Some researchers detected EEG by using independent machine learning and deep learning model, such as ANN, KNN, and CNN, achieve relatively good result. However, use of multi-channel electrodes corresponds to the spatial information of different regions of the brain. Therefore, some valuable hidden useful information may not be fully utilized during the process, resulting in the lower classification ACC.

In this paper, a hybrid approach of CNN and LSTM is used to extract and classify epileptic EEG. This combination effectively addresses the issue of low classification rate in EEG due to low signal-to-noise ratios. The CNN is component excels in feature extraction and can also locate and predict key points, while the LSTM component more effectively explores the timing information within the EEG. The hybrid CNN-LSTM model compensates for the compensates of using only CNN.

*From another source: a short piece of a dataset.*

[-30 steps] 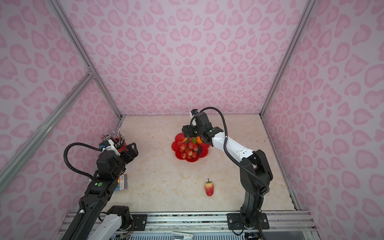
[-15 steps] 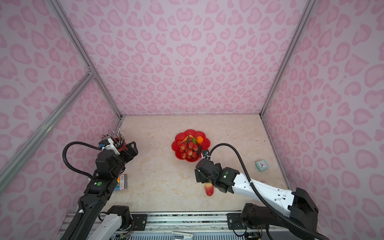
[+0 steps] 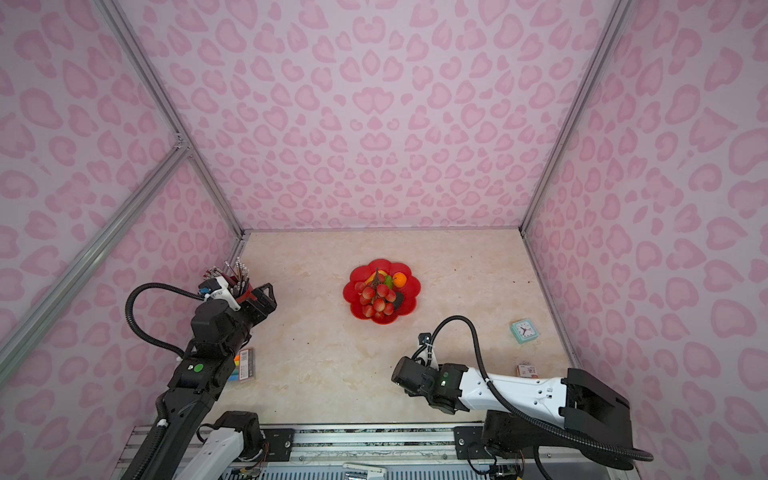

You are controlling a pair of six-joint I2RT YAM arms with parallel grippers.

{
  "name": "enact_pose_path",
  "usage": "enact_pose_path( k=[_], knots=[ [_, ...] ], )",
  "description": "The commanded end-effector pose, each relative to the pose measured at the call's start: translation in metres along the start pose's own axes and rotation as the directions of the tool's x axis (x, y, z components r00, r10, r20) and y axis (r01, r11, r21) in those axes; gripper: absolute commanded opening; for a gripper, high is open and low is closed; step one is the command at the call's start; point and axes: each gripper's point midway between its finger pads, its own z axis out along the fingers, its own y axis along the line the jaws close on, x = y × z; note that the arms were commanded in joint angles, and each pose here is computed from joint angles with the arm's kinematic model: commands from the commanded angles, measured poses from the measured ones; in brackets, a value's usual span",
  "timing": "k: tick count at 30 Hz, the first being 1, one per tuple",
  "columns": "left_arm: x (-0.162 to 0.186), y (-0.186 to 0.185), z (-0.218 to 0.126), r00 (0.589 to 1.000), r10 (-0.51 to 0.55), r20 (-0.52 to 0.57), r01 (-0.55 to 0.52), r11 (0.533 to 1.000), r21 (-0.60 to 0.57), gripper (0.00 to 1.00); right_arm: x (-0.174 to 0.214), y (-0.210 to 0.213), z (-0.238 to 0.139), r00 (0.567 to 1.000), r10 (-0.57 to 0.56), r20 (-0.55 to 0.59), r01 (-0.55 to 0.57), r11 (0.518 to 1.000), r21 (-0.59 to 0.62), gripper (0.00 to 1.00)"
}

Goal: Place and organize the fake fruits in the fruit bowl
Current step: 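Grasp the pale pear-like fruit with the right gripper, then place the pear-like fruit in the red bowl with the right gripper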

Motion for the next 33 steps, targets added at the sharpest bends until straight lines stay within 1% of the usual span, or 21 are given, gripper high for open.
enact_pose_path(
  k=[1,6,9,13,15,18,21,24,28,30,33],
  knots=[
    [-0.005,-0.006,0.000,1.000,-0.013,0.023,0.013,1.000,0.028,0.95,-0.009,0.005,0.004,0.996,0.069,0.050,-0.069,0.998,-0.006,0.57],
    [-0.004,-0.004,0.000,1.000,-0.010,0.023,0.009,1.000,0.025,0.95,-0.013,0.013,0.006,0.997,0.061,0.051,-0.061,0.998,-0.005,0.37],
    [-0.004,-0.005,-0.001,1.000,-0.009,0.025,0.009,1.000,0.026,0.95,-0.033,0.018,-0.005,0.995,0.032,0.093,-0.033,0.999,0.009,0.32],
    [-0.004,-0.004,-0.001,1.000,-0.007,0.026,0.007,1.000,0.026,0.95,-0.084,0.027,-0.032,0.979,0.024,0.201,-0.023,1.000,-0.006,0.30],
    [-0.003,-0.004,-0.001,1.000,-0.007,0.026,0.007,1.000,0.027,0.95,-0.110,0.028,-0.038,0.966,0.035,0.257,-0.029,0.999,-0.027,0.30],
    [-0.002,-0.002,-0.002,1.000,-0.007,0.027,0.007,1.000,0.027,0.95,-0.146,0.024,-0.031,0.955,0.081,0.284,-0.064,0.996,-0.069,0.29],
    [0.000,-0.001,-0.002,1.000,-0.011,0.024,0.010,1.000,0.027,0.95,-0.180,0.020,-0.020,0.942,0.099,0.320,-0.081,0.994,-0.069,0.29],
    [0.002,0.000,0.000,1.000,-0.010,0.024,0.009,1.000,0.026,0.95,-0.203,0.020,-0.002,0.950,0.114,0.291,-0.095,0.992,-0.079,0.28],
    [0.001,0.005,0.005,0.999,-0.002,0.041,0.002,1.000,0.000,0.95,-0.224,0.032,0.019,0.968,0.074,0.242,-0.056,0.995,-0.080,0.28],
    [0.001,0.008,0.010,0.999,-0.009,0.049,0.010,1.000,-0.016,0.95,-0.230,0.037,0.033,0.972,0.066,0.225,-0.049,0.996,-0.078,0.28],
    [0.007,0.008,0.022,1.000,-0.002,0.027,0.002,1.000,-0.017,0.95,-0.233,0.041,0.058,0.983,0.063,0.174,-0.051,0.996,-0.073,0.30]
  ],
)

The LSTM network is improved by introducing a gate structure in each LSTM unit. This gate structure allows each element output by the sigmoid layer to be a real number between 0 and 1, revealing the weight or importance of the corresponding information. It determines how information from the previous inputs is forgotten and updates as new inputs become available in the long range sequence. Eventually, the time series information of the extracted EEG data passes through the dropout and the fully-connected layer to complete the classification task. Thus, hybrid CNN-LSTM method maximizes the temporal and spatial information of epileptic EEG, leading to improve recognition ACC.

This method is more convenient and faster than the classical machine learning model, and it alleviates concerns about the changes in model training with accumulating medical data increases. Simultaneously, hybrid CNN-LSTM model not only addresses the binary recognition issues, but also tackles ternary and more complex classification challenges with better extension capabilities.

Conclusions

The use of EEG has revolutionized the recognition epileptic seizures. In this study, we proposed a dual stream spatiotemporal hybrid network, that is, combined CNN–LSTM algorithm for an auxiliary medical diagnostic system for Epileptic EEG, which demonstrated excellent performance in a ternary classification of healthy subjects, intermittent epilepsy patients, and continuous ictal epilepsy patients. The pre-processed data are input to the CNN comprising three convolution layers and three pooling layers, extract spatial features of the epileptic EEG data are extracted by convolution pooling. The spatial characteristics of the EEG data are then directly input into the LSTM network, extracting time domain information from the EEG data. Unlike other approaches that have mainly focused on accuracy rates, we prioritized the use of additional indices to evaluate the potential for misclassification using DL technologies. These indicators are crucial for medical screening. The experimental results conclusively demonstrated the effectiveness of our proposed hybrid CNN-LSTM approach in achieving favorable result in binary and ternary classifications. The method even can be better extended to solve multiple classification problems. Additionally, the method avoids manual operation and is more beneficial for doctors to diagnose during the clinical process to ease the workload of the neurologist.

As part of our future work, we plan to explore this scheme for detecting EEG signals to complementary medicine will go out of the laboratory. This method can replace of doctor-patient interactions with an effective DL algorithm and develop an epilepsy detection mobile application. It is possible to integrate some intelligent sleep analysis into the software. EEG signals can be transmitted to mobile terminals through wireless sensors, which used for detecting and alerting at night. The technology can prevent sudden death of epilepsy patients or infants at night. It will improve the quality of life for patients and caregivers.